• **GOAL OF THE EXERCISE**
The full listing should be set down exactly as it reads.

[[ THE DATA, beginning ]]

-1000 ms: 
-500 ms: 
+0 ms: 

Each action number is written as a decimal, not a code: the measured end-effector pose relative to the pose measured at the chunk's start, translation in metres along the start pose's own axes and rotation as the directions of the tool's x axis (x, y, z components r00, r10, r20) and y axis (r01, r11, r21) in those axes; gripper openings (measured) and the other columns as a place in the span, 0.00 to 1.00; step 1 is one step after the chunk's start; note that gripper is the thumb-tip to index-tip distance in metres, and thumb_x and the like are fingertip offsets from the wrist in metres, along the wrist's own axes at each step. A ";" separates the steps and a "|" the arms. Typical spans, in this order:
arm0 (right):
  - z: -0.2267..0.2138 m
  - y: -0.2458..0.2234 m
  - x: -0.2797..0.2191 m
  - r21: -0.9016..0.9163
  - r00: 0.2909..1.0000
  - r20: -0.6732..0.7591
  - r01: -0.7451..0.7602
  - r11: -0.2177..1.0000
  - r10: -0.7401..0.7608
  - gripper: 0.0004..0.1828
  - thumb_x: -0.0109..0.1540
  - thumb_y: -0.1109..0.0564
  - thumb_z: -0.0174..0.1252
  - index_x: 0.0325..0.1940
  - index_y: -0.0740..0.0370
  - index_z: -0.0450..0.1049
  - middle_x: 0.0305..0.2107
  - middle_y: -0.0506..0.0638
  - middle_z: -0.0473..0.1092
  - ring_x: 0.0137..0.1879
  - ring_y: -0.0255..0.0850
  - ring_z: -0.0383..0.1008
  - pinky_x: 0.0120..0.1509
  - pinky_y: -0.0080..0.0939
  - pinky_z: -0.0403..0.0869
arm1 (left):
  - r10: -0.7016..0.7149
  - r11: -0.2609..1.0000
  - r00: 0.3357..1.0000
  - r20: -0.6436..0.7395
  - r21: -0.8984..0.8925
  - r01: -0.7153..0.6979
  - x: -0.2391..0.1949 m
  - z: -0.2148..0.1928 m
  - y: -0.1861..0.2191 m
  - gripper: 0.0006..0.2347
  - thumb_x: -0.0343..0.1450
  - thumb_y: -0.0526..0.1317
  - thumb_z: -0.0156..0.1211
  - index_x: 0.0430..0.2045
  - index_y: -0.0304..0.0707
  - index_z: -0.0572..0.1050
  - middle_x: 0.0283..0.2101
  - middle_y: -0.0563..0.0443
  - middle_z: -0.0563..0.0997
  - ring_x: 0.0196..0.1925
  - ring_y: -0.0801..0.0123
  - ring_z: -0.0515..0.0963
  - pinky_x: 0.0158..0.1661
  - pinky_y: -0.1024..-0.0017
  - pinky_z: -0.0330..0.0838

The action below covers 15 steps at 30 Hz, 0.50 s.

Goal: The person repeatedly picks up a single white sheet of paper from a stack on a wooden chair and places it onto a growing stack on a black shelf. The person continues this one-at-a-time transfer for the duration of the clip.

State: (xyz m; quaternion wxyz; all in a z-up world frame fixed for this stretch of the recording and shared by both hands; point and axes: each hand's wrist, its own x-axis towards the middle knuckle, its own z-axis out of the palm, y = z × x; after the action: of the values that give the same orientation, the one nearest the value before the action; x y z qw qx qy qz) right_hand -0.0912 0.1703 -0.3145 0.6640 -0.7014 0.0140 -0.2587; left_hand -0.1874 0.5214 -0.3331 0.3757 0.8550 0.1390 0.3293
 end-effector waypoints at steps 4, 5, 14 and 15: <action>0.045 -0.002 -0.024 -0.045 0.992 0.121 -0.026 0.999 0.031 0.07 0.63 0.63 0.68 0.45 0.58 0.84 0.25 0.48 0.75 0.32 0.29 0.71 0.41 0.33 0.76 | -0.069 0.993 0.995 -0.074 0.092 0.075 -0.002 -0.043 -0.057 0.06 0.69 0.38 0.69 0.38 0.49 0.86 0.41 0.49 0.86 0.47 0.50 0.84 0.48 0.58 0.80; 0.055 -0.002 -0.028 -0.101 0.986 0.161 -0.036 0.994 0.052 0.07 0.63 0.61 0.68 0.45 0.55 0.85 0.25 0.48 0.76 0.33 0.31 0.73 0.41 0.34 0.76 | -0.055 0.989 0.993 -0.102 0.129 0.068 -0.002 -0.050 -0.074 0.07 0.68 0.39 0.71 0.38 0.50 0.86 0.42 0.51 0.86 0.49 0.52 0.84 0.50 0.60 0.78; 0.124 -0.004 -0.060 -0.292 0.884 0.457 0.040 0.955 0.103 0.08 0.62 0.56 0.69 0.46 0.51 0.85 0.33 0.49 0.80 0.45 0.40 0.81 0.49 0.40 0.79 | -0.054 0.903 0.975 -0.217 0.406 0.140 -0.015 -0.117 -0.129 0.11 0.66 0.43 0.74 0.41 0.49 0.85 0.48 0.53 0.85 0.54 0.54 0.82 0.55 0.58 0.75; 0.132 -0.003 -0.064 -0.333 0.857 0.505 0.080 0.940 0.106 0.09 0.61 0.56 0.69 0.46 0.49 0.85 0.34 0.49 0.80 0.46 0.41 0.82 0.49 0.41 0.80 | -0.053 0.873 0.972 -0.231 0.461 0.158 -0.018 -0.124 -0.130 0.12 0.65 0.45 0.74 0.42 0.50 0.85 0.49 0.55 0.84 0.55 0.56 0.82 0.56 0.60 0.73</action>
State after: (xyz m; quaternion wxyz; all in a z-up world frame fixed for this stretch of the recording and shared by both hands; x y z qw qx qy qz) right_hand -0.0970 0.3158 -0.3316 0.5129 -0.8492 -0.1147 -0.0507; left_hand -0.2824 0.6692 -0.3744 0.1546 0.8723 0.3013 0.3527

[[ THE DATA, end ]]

• **RESPONSE AREA**
-1000 ms: 
-500 ms: 
+0 ms: 

Each action number is written as a decimal, not a code: the measured end-effector pose relative to the pose measured at the chunk's start, translation in metres along the start pose's own axes and rotation as the directions of the tool's x axis (x, y, z components r00, r10, r20) and y axis (r01, r11, r21) in those axes; gripper openings (measured) and the other columns as a place in the span, 0.00 to 1.00; step 1 is one step after the chunk's start; note that gripper is the thumb-tip to index-tip distance in metres, and thumb_x and the like are fingertip offsets from the wrist in metres, along the wrist's own axes at each step. A ";" separates the steps and a "|" the arms. Typical spans, in this order:
arm0 (right):
  - z: -0.2267..0.2138 m
  - y: -0.2458..0.2234 m
  - x: -0.2797..0.2191 m
  - r21: -0.9016..0.9163
  - r00: 0.2909..1.0000
  - r20: -0.6732..0.7591
  - r01: -0.7451..0.7602
  - r11: -0.2177..1.0000
  - r10: -0.7401..0.7608
  - gripper: 0.0004..0.1828
  - thumb_x: -0.0109..0.1540
  - thumb_y: -0.1109..0.0564
  - thumb_z: -0.0174..0.1252
  - index_x: 0.0325..0.1940
  - index_y: -0.0740..0.0370
  - index_z: -0.0450..0.1049
  - middle_x: 0.0305..0.2107
  - middle_y: -0.0506..0.0638
  - middle_z: -0.0473..0.1092
  - ring_x: 0.0137..0.1879
  - ring_y: -0.0255..0.0850
  - ring_z: -0.0383..0.1008
  - pinky_x: 0.0120..0.1509
  - pinky_y: -0.0080..0.0939
  - pinky_z: -0.0403..0.0869
arm1 (left):
  - r10: -0.7016..0.7149
  - r11: -0.2609..1.0000
  - r00: 0.3357..1.0000
  - r20: -0.6436..0.7395
  - r21: -0.8984..0.8925
  - r01: -0.7153..0.6979
  - x: -0.2391..0.1949 m
  - z: -0.2148..0.1928 m
  - y: -0.1861..0.2191 m
  - gripper: 0.0006..0.2347
  - thumb_x: -0.0343..0.1450
  - thumb_y: -0.0526..0.1317
  - thumb_z: -0.0156..0.1211
  - index_x: 0.0430..0.2045
  - index_y: -0.0304..0.0707
  - index_z: -0.0572..0.1050
  - middle_x: 0.0283..0.2101
  - middle_y: -0.0563..0.0443
  - middle_z: -0.0563..0.0997
  - ring_x: 0.0196..0.1925
  - ring_y: -0.0801..0.0123
  - ring_z: -0.0515..0.0963
  - pinky_x: 0.0158..0.1661
  - pinky_y: -0.1024..-0.0017
  - pinky_z: -0.0330..0.0838

The action below covers 15 steps at 30 Hz, 0.50 s.

Goal: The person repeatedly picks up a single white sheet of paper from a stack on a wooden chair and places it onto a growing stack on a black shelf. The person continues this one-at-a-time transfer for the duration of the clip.

State: (xyz m; quaternion wxyz; all in a z-up world frame fixed for this stretch of the recording and shared by both hands; point and axes: each hand's wrist, its own x-axis towards the middle knuckle, its own z-axis out of the palm, y = z × x; after the action: of the values that give the same orientation, the one nearest the value before the action; x y z qw qx qy qz) right_hand -0.0912 0.1703 -0.3145 0.6640 -0.7014 0.0140 -0.2587; left_hand -0.1874 0.5214 -0.3331 0.3757 0.8550 0.1390 0.3293
 end-effector waypoints at steps 4, 5, 14 and 15: <action>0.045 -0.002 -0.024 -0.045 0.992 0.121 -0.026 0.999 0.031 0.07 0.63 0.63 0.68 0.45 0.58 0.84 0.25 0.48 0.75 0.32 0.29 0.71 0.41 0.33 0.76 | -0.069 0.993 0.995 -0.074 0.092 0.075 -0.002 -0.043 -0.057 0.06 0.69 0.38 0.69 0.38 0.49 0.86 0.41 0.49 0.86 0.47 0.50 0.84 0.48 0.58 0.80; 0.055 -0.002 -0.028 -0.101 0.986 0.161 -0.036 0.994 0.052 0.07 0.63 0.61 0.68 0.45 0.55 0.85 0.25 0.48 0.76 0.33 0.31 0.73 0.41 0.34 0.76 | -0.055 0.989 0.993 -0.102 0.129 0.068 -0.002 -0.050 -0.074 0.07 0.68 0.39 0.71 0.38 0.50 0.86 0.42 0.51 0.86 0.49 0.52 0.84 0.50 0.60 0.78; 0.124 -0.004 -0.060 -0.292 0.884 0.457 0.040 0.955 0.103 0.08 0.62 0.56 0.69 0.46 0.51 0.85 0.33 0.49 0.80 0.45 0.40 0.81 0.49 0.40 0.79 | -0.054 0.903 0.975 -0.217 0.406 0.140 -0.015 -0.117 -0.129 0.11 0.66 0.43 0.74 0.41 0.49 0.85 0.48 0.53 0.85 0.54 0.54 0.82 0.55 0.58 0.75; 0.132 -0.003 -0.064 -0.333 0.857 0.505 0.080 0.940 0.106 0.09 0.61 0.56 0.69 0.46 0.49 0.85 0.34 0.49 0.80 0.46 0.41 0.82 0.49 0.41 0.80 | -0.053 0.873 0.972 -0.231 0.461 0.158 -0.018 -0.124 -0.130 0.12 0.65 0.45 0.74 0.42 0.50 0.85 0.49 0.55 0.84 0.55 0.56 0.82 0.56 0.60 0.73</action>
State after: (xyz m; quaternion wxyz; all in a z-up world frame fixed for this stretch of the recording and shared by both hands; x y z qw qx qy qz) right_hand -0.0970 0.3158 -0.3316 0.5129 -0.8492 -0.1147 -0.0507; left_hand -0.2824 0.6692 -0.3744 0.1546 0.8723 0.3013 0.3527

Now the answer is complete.